→ Instructions for the task:
Pictures in the data must not be copied, but everything else should be output exactly.

→ Dataset content:
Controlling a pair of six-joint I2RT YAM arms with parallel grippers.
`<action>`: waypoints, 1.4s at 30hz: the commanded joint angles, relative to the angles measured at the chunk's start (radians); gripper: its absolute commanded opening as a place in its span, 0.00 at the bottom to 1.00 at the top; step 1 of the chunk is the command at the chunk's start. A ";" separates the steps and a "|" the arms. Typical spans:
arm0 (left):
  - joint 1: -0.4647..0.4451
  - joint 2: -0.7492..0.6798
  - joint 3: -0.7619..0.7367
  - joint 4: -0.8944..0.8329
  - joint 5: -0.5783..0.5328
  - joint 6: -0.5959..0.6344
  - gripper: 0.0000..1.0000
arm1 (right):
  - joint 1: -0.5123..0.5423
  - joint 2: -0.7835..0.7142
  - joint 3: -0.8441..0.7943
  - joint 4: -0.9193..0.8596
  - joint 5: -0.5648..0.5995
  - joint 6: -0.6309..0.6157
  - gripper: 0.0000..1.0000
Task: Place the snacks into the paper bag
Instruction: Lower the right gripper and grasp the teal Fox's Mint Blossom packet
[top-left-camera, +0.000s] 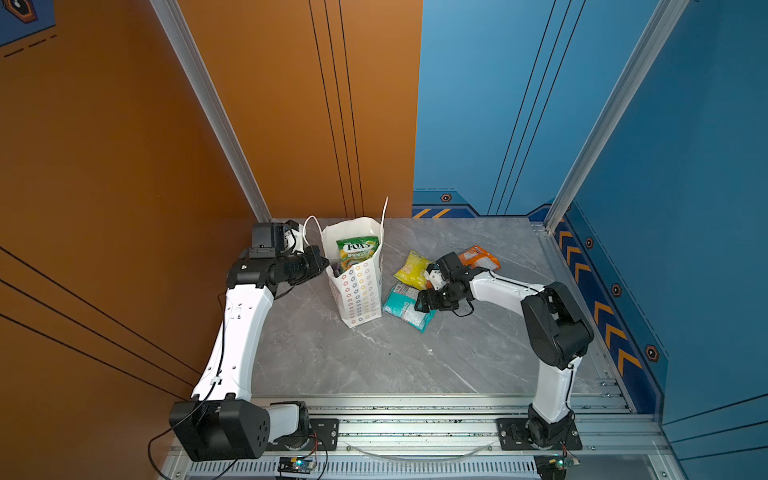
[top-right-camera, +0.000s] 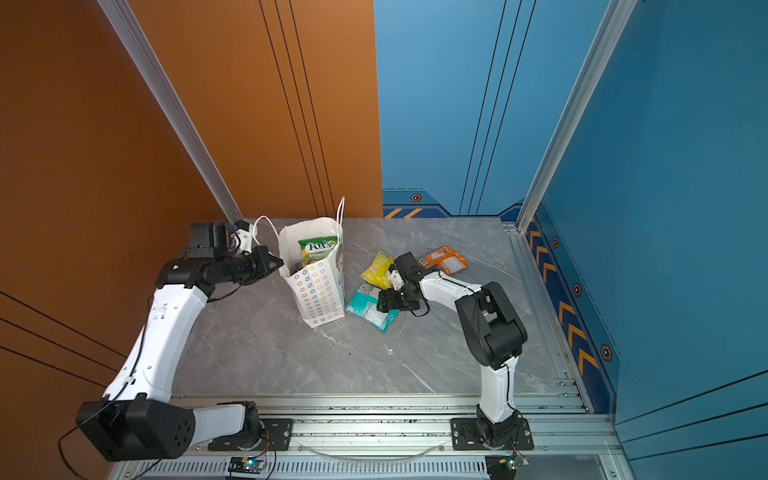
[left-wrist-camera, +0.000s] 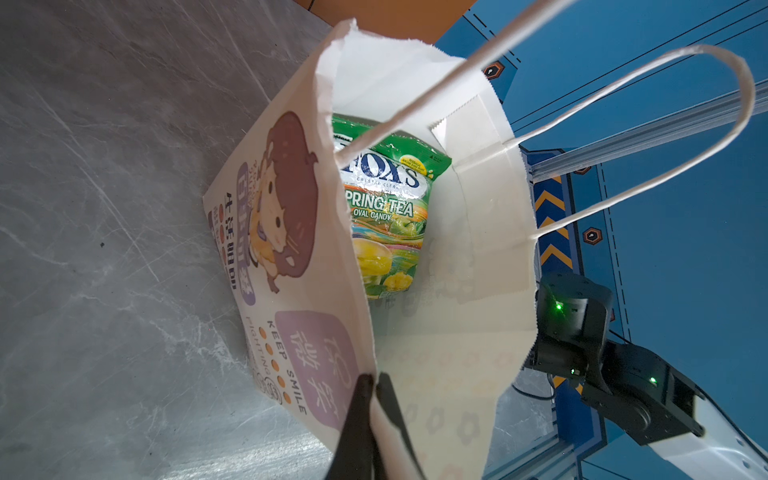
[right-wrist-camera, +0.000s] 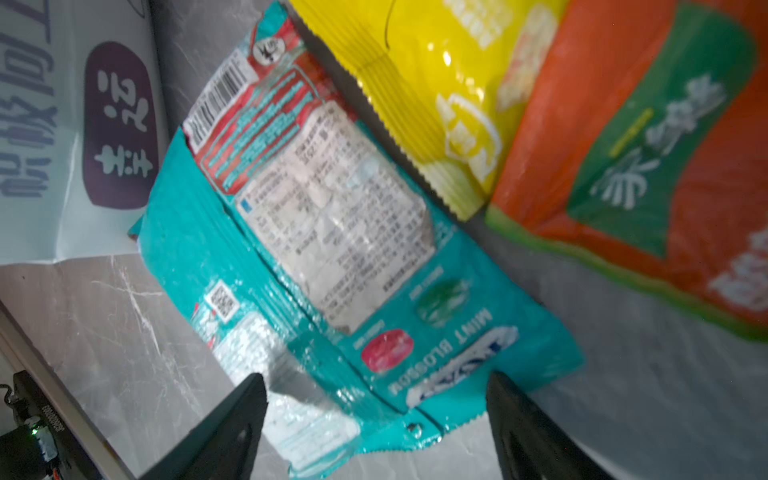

→ Reply to the exercise:
Controlling a pair of six-joint I2RT YAM arms with parallel grippers.
`<action>`: waypoints, 1.4s at 30hz: the commanded joint angles, relative to the angles measured at the chunk's start (radians); gripper: its absolute commanded opening as a place in its span, 0.00 at the bottom to 1.00 at the top; step 1 of the chunk is the command at the chunk's start. A ";" separates the steps and a "|" the arms. Typical spans:
arm0 (left):
  - joint 1: -0.4647..0.4451
  - joint 2: -0.7492..0.6798
  - joint 3: -0.7619..0.7367
  - joint 4: -0.8944..0.8329
  - joint 5: -0.5783..0.5328
  - joint 6: -0.5959..0.6344
  - gripper: 0.0000..1.0000
arm1 (right):
  - joint 1: -0.5123..0.5423
  - joint 2: -0.7835..0.7142
  - joint 3: -0.8441..0.7943
  - joint 4: -0.9193..0.8596
  - joint 5: -0.5648..0.5995
  - joint 6: -0.6309..0.6157
  - gripper: 0.0000..1.0000
Task: Place the snacks into the paper bag
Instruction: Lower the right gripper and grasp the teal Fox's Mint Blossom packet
[top-left-camera, +0.000s] 
[top-right-camera, +0.000s] 
[left-wrist-camera, +0.000s] 
[right-wrist-camera, +0.000s] 

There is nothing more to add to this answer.